## [What this task involves]
All the data should be transcribed exactly, with every line kept.

## [Dataset excerpt]
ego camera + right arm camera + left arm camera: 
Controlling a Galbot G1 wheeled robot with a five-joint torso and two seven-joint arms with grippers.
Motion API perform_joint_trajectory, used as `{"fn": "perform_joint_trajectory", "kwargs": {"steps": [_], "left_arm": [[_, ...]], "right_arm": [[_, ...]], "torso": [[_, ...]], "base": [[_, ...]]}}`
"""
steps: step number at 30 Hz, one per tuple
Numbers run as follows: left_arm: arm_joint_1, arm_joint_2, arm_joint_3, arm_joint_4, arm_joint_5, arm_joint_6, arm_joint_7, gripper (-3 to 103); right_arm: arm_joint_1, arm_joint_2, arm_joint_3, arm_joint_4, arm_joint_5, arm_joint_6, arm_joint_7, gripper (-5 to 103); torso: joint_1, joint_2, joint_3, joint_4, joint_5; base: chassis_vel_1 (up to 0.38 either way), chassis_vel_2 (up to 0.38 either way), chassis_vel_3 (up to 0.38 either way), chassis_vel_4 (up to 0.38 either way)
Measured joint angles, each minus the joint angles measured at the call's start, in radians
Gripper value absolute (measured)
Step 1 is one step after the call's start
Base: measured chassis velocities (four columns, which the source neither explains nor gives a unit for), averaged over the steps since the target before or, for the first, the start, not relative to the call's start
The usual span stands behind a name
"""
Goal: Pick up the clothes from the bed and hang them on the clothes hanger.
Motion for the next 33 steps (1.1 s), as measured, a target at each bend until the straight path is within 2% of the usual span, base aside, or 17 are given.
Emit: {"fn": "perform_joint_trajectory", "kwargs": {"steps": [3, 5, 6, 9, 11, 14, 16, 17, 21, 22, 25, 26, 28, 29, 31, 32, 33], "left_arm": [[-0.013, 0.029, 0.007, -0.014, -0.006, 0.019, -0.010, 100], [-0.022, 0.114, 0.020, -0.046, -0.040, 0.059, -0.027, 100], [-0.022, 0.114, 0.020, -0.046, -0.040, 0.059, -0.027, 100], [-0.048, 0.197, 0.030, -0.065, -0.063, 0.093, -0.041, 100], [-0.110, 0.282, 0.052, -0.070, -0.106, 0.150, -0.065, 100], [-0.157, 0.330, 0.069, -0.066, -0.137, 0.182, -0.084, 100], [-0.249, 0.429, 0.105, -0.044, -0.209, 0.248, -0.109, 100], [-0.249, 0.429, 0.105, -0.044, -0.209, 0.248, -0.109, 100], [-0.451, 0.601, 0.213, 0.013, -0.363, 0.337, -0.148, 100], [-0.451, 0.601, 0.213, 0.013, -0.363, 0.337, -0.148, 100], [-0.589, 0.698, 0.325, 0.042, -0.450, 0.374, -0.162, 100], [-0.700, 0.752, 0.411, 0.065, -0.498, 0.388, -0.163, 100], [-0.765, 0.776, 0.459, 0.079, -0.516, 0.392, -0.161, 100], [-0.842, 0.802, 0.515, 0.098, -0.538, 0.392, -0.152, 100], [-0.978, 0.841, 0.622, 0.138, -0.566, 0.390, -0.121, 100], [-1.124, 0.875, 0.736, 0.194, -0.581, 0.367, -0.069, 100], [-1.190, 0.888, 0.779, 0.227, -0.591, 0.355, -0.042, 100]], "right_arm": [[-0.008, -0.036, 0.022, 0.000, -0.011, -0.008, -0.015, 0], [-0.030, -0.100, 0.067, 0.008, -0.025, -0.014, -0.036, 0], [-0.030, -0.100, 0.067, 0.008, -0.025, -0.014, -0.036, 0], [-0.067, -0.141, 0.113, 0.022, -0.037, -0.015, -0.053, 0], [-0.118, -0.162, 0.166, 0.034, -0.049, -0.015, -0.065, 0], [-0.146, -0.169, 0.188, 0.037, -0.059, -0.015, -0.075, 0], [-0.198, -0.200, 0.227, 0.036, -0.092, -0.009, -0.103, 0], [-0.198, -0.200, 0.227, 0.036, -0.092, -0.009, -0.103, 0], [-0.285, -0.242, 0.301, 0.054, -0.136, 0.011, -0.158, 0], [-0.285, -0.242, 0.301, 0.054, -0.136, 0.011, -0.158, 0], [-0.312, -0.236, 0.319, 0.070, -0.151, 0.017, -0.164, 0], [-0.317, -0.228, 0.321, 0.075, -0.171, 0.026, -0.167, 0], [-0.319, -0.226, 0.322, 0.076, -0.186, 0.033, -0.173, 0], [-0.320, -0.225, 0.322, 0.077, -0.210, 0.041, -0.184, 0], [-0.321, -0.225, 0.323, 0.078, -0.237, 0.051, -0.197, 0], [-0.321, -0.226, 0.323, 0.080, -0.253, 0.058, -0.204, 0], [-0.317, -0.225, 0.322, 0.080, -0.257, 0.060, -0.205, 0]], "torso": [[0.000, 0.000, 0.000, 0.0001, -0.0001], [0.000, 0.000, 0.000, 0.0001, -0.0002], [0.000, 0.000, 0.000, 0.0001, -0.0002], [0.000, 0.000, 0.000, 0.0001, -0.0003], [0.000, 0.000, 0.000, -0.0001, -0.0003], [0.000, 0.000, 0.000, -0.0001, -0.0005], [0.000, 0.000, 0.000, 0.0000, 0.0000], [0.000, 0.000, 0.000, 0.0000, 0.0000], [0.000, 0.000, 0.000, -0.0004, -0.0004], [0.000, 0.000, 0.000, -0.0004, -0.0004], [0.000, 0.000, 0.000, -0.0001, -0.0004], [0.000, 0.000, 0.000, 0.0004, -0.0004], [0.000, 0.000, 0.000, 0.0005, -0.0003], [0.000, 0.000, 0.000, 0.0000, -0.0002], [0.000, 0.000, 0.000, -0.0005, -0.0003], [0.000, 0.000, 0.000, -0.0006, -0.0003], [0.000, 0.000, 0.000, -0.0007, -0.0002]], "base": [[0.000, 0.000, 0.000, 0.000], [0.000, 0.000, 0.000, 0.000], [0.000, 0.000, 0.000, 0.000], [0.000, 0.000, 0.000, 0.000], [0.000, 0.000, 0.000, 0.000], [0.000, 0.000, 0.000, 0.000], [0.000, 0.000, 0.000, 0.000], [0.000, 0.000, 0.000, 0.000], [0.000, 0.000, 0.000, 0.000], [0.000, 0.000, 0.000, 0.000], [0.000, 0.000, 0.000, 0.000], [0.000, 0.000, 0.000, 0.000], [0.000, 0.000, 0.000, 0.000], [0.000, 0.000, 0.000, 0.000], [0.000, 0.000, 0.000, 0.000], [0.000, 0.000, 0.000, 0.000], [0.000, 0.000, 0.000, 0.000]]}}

## [Response to the exercise]
ego camera + right arm camera + left arm camera: 
Controlling a Galbot G1 wheeled robot with a five-joint torso and two seven-joint arms with grippers.
Motion API perform_joint_trajectory, used as `{"fn": "perform_joint_trajectory", "kwargs": {"steps": [_], "left_arm": [[_, ...]], "right_arm": [[_, ...]], "torso": [[_, ...]], "base": [[_, ...]]}}`
"""
steps: step number at 30 Hz, one per tuple
Numbers run as follows: left_arm: arm_joint_1, arm_joint_2, arm_joint_3, arm_joint_4, arm_joint_5, arm_joint_6, arm_joint_7, gripper (-3 to 103); right_arm: arm_joint_1, arm_joint_2, arm_joint_3, arm_joint_4, arm_joint_5, arm_joint_6, arm_joint_7, gripper (-5 to 103); torso: joint_1, joint_2, joint_3, joint_4, joint_5; base: chassis_vel_1 (up to 0.38 either way), chassis_vel_2 (up to 0.38 either way), chassis_vel_3 (up to 0.38 either way), chassis_vel_4 (up to 0.38 either way)
Measured joint angles, each minus the joint angles measured at the call's start, in radians
Gripper value absolute (measured)
Step 1 is one step after the call's start
Base: measured chassis velocities (four columns, which the source neither explains nor gives a unit for), averaged over the steps since the target before or, for the first, the start, not relative to the call's start
The usual span stands behind a name
"""
Goal: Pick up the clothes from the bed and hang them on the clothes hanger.
Motion for the next 33 steps (1.1 s), as measured, a target at each bend until the straight path is within 2% of the usual span, base aside, or 17 are given.
Emit: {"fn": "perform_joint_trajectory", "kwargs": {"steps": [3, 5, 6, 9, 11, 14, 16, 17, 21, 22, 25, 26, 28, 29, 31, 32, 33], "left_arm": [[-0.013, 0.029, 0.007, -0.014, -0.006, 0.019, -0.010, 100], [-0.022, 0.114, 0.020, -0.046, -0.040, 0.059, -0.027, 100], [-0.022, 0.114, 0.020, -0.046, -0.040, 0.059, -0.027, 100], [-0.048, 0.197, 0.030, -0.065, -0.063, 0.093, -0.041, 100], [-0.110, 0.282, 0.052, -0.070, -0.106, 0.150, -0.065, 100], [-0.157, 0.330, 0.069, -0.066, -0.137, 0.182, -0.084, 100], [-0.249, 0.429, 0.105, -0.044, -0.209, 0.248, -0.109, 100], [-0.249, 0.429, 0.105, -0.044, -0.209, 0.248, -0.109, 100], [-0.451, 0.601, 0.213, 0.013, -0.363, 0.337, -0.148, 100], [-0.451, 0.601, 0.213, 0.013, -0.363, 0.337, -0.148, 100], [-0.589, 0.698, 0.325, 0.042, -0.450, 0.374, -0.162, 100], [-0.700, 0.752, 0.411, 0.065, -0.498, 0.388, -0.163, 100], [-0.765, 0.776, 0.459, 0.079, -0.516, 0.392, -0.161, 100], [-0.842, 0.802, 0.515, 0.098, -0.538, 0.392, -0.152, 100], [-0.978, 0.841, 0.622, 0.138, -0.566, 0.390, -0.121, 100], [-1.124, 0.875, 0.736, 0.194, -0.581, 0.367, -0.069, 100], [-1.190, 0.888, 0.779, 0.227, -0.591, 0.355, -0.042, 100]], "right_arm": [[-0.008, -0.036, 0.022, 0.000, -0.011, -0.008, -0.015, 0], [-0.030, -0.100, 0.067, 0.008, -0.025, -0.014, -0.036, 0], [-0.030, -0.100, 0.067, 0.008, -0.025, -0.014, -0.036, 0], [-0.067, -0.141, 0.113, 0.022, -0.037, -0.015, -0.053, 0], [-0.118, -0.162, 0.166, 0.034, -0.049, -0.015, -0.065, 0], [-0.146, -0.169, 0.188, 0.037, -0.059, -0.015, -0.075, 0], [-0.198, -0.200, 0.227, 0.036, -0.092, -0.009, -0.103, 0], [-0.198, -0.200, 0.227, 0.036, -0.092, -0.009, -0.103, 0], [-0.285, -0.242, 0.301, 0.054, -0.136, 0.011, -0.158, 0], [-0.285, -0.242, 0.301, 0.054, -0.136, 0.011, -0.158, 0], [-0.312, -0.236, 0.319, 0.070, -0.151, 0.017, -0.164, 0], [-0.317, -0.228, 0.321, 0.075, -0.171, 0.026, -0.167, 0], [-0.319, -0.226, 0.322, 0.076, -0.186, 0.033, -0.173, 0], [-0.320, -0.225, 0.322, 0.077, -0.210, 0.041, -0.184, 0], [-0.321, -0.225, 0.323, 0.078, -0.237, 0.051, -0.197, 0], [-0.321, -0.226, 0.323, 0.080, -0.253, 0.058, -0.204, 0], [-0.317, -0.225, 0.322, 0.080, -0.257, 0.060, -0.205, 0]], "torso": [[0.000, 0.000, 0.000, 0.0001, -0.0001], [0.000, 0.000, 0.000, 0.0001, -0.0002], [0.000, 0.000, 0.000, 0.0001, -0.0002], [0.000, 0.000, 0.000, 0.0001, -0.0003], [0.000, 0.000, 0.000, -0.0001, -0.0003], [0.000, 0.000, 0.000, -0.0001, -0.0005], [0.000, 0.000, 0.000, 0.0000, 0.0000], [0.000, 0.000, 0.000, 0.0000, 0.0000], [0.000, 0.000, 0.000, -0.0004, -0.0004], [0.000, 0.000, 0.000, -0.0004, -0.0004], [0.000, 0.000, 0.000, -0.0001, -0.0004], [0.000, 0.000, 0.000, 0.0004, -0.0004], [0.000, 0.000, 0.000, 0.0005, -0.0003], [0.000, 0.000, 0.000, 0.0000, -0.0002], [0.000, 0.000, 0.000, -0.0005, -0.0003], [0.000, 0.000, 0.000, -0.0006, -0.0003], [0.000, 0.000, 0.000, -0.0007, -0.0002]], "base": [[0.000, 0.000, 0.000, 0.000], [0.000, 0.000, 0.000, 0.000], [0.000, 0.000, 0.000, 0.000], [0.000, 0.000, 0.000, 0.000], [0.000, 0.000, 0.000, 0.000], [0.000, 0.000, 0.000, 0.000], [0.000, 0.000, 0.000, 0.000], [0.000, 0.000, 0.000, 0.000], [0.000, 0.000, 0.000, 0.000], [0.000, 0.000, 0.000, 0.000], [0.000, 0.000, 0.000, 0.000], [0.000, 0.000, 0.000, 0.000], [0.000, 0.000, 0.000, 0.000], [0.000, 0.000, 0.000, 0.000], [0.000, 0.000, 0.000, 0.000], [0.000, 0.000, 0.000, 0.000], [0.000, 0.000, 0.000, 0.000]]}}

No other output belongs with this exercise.